▸ **YOUR INSTRUCTIONS**
Among the records that follow, find the line with "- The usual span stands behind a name" and the line with "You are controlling". Set down those lines and all lines between them exactly, without adding anything.

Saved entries

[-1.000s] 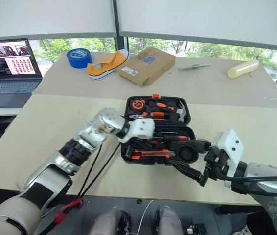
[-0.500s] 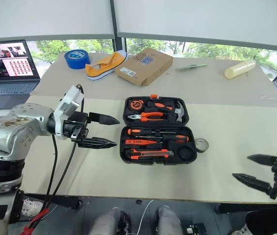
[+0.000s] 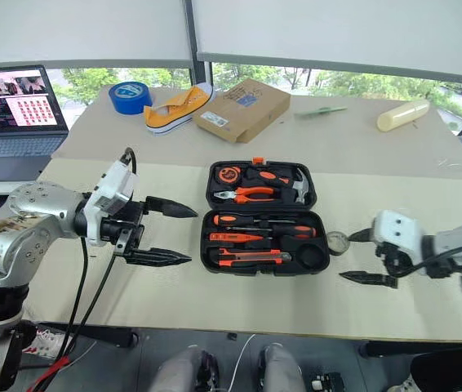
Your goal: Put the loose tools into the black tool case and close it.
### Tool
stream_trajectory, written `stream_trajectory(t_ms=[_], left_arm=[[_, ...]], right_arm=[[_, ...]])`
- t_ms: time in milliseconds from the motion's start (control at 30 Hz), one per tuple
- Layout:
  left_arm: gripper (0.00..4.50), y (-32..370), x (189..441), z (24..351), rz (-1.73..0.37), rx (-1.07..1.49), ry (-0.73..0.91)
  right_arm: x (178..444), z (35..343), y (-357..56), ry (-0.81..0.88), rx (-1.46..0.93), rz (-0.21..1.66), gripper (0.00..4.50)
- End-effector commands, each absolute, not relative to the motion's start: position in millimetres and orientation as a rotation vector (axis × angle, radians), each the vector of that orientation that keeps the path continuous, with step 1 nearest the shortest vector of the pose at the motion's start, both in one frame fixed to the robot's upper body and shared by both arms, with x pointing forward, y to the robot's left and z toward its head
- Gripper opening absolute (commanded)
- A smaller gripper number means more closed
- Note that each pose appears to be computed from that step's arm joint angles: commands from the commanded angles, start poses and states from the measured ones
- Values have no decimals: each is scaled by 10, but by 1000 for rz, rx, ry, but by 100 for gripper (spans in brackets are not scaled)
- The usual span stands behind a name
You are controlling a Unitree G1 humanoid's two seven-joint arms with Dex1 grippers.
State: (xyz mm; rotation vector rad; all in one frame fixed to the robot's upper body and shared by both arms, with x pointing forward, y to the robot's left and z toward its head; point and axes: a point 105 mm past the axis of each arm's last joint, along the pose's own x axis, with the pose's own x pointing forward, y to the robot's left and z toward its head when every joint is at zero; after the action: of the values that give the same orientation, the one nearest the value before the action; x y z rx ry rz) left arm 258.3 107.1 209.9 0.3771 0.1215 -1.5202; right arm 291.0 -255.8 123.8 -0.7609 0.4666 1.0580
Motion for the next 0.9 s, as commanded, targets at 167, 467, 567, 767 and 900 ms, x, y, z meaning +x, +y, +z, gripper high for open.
stream_trajectory(t_ms=[167, 467, 567, 767, 900], left_arm=[[450, 1062, 2554, 2044, -1509, 484, 75], [450, 1037, 2574, 2083, -1503, 510, 52], [450, 1048, 2567, 2075, -1507, 519, 52], [450, 1043, 2608, 2099, -1508, 517, 46], [450, 1027, 2614, 2080, -1518, 524, 47]], right_arm=[[3024, 1109, -2607, 483, -847, 1083, 399], [3154, 1050, -2745, 462, -870, 1022, 105], [3085, 1188, -2854, 449, -840, 1016, 2], [2931, 1535, -2654, 327, -691, 1066, 2], [2778, 1607, -2248, 269, -616, 1158, 2]])
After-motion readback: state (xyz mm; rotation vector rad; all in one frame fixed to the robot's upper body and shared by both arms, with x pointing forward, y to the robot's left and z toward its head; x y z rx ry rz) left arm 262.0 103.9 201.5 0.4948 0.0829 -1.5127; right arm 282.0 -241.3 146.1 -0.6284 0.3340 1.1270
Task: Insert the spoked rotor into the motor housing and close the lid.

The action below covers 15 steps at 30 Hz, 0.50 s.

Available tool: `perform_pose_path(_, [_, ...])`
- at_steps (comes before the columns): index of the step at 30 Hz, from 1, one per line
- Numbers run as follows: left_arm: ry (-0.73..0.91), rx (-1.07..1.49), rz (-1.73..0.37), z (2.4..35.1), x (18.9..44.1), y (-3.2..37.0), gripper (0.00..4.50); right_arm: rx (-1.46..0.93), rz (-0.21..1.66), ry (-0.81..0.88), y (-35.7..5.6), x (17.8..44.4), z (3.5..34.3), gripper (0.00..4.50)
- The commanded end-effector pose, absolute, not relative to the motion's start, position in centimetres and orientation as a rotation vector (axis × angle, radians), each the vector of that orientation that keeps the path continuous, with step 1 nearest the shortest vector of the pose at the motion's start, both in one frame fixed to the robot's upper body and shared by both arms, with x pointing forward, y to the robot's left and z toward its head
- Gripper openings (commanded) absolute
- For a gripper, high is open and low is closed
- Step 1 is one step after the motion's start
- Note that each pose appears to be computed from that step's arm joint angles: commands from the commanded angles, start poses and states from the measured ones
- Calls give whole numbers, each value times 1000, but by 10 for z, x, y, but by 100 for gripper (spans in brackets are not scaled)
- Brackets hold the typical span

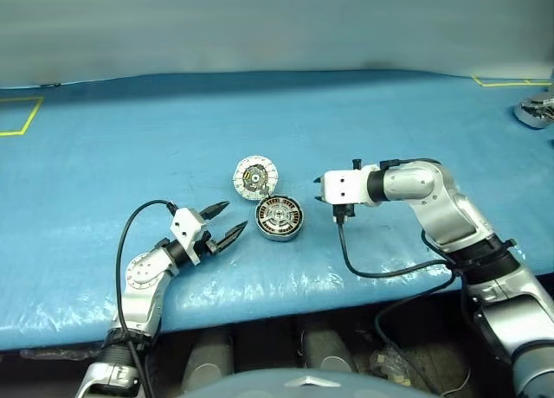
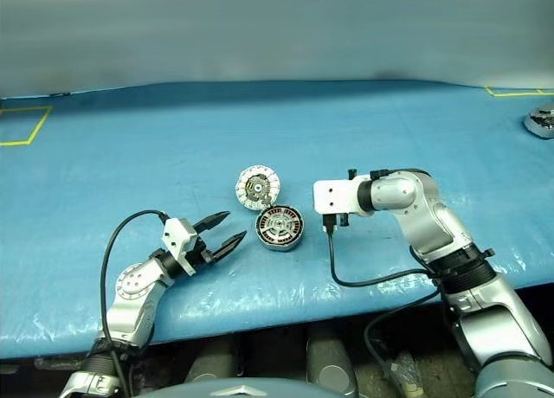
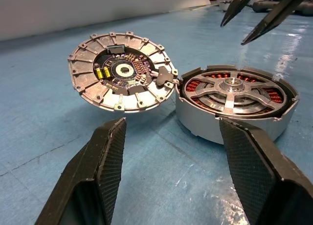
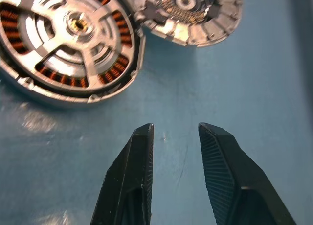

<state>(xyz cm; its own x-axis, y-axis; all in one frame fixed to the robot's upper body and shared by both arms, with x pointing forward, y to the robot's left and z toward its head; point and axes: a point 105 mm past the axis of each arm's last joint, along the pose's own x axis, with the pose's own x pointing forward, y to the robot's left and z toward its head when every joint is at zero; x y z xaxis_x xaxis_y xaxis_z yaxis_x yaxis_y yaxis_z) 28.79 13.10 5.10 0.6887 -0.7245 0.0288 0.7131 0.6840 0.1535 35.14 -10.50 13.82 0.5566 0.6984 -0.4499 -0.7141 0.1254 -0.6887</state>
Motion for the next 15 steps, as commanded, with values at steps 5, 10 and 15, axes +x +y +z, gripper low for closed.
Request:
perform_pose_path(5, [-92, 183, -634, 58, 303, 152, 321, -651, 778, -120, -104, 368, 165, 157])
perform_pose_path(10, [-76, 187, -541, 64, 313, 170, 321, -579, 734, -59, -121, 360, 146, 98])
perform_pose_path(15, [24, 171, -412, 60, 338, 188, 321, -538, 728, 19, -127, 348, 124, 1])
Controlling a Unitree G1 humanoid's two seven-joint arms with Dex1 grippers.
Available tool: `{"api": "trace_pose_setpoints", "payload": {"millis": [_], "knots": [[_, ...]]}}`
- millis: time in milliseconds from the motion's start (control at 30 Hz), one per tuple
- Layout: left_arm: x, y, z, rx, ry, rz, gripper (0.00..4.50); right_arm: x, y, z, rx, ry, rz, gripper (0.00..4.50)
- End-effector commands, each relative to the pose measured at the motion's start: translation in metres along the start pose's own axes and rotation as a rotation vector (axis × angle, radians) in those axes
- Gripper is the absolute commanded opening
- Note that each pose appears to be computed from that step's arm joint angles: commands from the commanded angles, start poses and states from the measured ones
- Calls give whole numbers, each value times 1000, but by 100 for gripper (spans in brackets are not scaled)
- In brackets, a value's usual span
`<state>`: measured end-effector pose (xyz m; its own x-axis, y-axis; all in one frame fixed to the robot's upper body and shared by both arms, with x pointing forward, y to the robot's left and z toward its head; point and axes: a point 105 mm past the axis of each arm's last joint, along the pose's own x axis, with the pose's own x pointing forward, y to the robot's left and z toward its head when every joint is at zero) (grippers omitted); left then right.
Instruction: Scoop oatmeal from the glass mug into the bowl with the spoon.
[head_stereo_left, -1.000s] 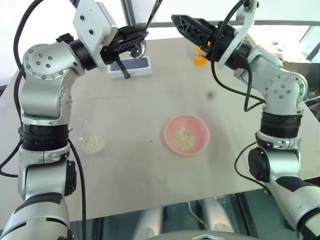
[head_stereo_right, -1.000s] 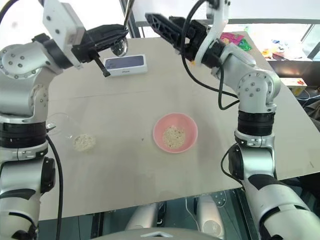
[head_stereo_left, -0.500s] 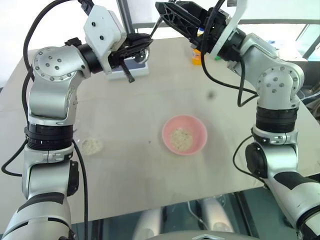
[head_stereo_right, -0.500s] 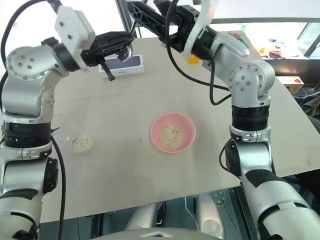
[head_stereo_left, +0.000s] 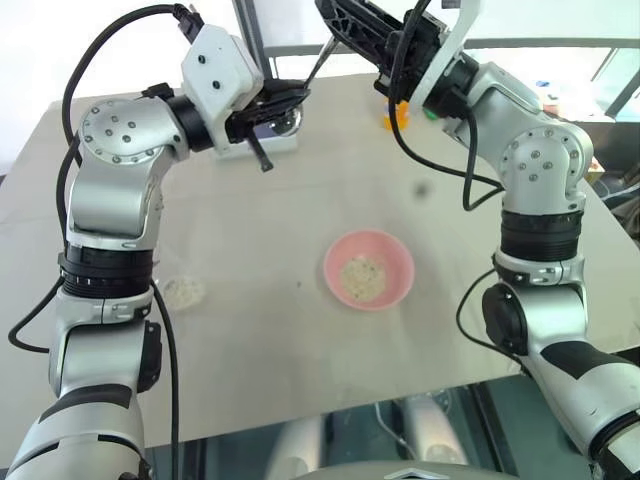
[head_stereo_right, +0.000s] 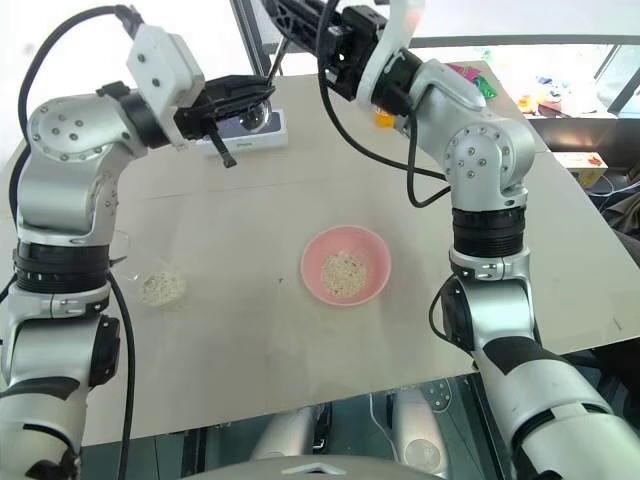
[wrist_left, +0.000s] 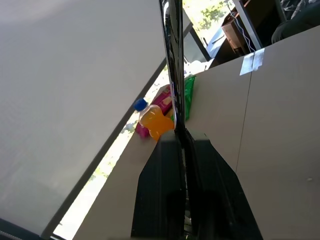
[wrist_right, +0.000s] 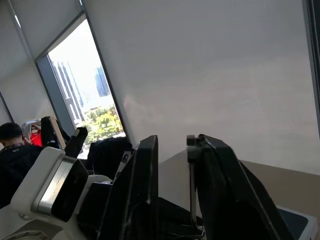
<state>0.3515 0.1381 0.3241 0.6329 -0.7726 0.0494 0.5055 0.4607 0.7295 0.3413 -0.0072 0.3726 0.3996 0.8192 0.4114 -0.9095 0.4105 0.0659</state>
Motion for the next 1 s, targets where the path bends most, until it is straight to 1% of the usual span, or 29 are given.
{"api": "trace_pose_setpoints", "payload": {"millis": [33,133,300,367,400,433,500,600,667,733,800,867,933,1000], "knots": [[-3,9,19,56,-54,29,0,1,10,17,-34,-47,48,4],[-2,10,22,51,-76,35,0,-1,7,16,-34,-44,36,4],[-2,7,36,23,-154,34,0,-3,-2,16,-29,-40,-7,4],[-4,11,40,18,-177,51,64,-3,-6,20,-16,-52,-24,0],[-5,12,42,26,-189,63,109,-3,-8,21,-8,-59,-33,0],[-6,15,45,31,-203,83,136,-4,-10,24,6,-72,-45,0],[-8,18,51,46,-235,110,227,-5,-15,28,31,-90,-66,0],[-16,23,61,46,-292,143,227,-15,-35,34,85,-132,-141,0],[-25,26,67,12,-326,159,227,-25,-55,37,122,-156,-226,0],[-42,33,75,-55,-385,212,227,-39,-78,38,149,-163,-333,0],[-69,46,83,-104,-422,348,227,-60,-104,35,140,-145,-455,0],[-93,58,84,-137,-424,484,227,-75,-117,35,132,-141,-506,0],[-121,68,77,-164,-388,618,227,-87,-126,36,130,-146,-543,0],[-150,69,66,-200,-346,700,227,-98,-135,38,119,-150,-583,0]]}}
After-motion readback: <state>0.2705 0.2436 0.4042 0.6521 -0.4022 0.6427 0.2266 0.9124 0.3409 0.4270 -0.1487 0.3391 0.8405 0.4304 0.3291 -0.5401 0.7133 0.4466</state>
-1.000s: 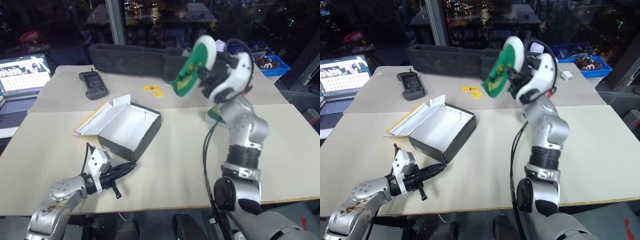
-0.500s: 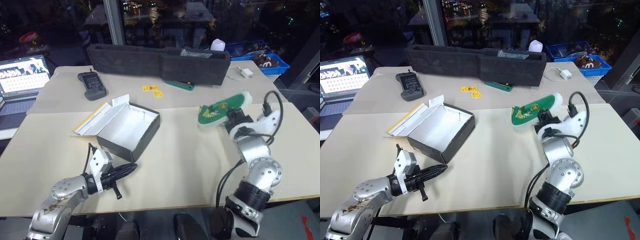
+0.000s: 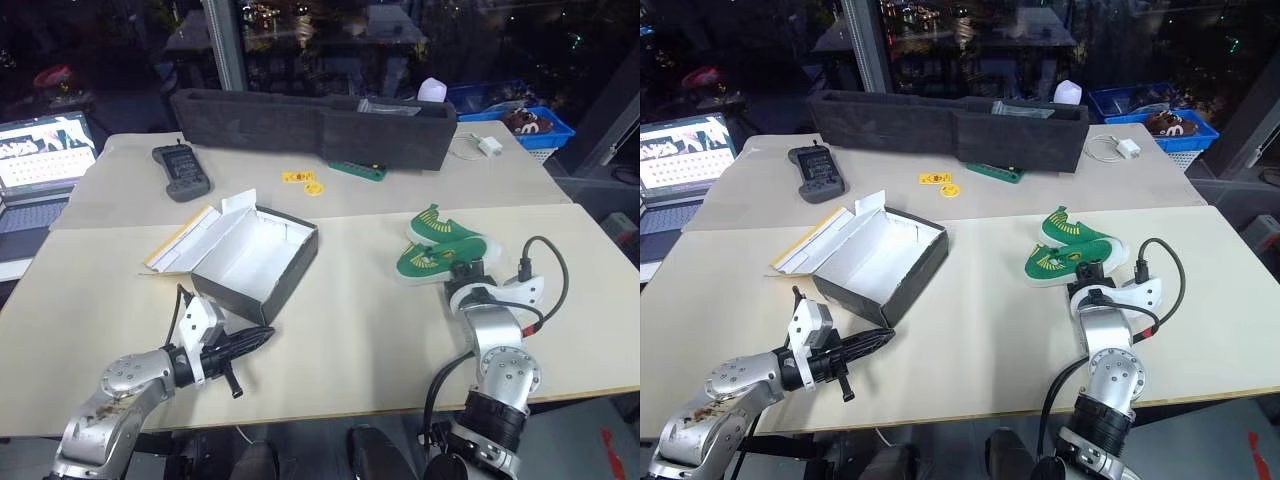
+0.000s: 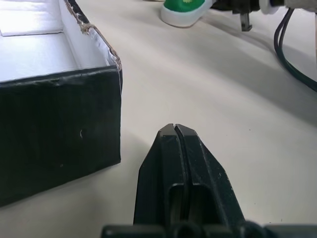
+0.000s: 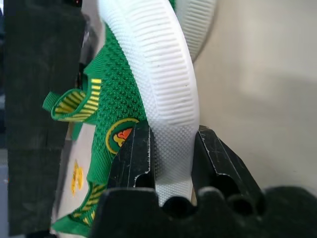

▸ **RESPONSE TO THE TASK**
- The usual span stands behind a name
You are controlling a Unitree G1 humanoid's two seven-joint arms with Dex1 grippers.

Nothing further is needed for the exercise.